Posted on: January 16, 2024 Posted by: admin Comments: 1

Valley metal is a piece of rolled metal flashing fabricated to protect roof valleys from leakage, and from being damaged in the event someone or something causes enough pressure to otherwise damage the roof underlayment and roof covering. Copper or galvanized steel work best for open valley metal. Aluminum may also be used but its better to use to heavy-gauge color-coated aluminum. The mill-finish aluminum that is commonly sold won’t last nearly as long. The valley metal used for an open valley should be at least 24 inches wide allower for 12 inches in each side of the valley. Each piece of valley metal should be no longer that 8 feet long due to thermal expansion and contraction, and should overlap each other by 6 – 8 inches.

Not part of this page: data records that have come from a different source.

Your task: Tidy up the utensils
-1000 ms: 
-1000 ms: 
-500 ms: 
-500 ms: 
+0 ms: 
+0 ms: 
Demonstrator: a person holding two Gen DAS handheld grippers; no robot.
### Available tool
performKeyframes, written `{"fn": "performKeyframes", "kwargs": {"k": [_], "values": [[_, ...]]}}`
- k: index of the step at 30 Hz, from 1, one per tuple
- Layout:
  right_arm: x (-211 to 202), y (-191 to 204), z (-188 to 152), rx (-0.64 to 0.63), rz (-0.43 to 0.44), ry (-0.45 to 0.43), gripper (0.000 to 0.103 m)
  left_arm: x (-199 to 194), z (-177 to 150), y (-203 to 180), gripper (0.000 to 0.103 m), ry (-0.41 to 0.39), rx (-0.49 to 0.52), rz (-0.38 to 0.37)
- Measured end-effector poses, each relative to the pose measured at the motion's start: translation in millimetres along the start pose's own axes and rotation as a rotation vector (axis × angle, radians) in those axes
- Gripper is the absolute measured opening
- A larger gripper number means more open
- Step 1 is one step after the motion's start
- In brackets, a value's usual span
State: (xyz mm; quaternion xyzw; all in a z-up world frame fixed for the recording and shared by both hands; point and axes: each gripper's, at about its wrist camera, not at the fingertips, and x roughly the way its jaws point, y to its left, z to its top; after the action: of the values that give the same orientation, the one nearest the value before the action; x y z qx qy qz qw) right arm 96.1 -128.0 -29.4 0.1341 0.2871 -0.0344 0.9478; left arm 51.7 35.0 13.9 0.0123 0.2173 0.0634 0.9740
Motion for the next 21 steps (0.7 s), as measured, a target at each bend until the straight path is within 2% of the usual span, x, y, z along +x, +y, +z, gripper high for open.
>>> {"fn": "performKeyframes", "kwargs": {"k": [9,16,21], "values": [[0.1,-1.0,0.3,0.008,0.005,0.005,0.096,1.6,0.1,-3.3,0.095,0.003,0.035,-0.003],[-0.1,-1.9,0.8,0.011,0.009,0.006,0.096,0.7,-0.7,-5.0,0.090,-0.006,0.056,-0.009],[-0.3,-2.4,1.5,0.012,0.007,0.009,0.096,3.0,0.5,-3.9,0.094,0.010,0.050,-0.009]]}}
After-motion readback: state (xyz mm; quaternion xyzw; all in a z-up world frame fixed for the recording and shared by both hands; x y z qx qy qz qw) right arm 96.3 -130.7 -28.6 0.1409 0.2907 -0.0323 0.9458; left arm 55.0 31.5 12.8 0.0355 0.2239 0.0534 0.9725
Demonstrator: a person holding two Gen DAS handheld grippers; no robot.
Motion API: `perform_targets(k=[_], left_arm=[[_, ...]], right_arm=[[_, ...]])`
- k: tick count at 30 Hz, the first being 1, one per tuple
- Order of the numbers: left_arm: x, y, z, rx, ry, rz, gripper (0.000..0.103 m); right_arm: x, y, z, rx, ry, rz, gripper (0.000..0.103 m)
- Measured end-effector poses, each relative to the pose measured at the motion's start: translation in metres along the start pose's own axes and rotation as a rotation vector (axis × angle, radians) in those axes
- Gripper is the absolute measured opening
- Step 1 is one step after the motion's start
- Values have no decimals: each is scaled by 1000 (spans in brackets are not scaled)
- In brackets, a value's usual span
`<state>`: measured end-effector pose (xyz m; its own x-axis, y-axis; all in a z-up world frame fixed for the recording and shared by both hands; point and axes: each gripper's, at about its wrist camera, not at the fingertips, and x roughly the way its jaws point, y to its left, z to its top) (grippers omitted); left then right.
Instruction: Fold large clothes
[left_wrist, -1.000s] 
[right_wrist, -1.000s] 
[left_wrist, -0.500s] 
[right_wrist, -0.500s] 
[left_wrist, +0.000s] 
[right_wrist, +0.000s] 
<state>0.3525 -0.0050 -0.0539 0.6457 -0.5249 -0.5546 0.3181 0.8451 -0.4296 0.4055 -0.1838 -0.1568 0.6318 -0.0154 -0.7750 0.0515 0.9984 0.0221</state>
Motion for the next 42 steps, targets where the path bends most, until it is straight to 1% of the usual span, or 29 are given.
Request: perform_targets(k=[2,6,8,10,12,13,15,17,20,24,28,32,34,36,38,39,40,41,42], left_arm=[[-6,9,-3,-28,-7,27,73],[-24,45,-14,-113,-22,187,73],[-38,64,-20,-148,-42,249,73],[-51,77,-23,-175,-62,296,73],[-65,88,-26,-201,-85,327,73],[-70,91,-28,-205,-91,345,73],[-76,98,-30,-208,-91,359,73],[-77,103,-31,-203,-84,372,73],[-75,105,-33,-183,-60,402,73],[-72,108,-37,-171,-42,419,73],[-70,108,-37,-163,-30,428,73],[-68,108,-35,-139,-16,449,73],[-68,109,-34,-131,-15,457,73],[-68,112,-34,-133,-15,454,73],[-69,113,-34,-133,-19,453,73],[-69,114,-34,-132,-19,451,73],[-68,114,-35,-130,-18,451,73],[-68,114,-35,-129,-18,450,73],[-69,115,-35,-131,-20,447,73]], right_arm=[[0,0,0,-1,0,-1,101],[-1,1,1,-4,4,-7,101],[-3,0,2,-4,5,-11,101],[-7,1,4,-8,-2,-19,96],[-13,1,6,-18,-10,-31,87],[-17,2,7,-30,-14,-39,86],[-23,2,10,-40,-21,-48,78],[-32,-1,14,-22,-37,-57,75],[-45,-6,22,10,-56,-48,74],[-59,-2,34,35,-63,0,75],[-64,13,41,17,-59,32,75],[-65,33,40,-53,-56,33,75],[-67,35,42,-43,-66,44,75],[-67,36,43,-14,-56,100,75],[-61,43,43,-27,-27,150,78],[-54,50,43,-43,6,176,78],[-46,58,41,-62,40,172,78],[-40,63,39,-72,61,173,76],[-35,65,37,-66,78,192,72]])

The valley metal should be fastened in a way that allows for thermal expansion and contraction. If you just nail it in along the edges the thermal movement will destroy the metal over time. Instead you can butt the nail shank to the edge of the metal and nail it down so the nail head slightly touches the valley metal without denting it. The nails must be made of the same metal as the valley liner to avoid a reaction that may cause galvanic corrosion. Another way to fasten the valley metal in place is by fabricating clips that will engage with a hem along the edge. In the recent years many roofers have chosen to forego valley metal using ice-and-water (peel-and-stick) instead. There are many debates and pros-and-cons of valley metal vs peel-and-stick that can be found all over the web.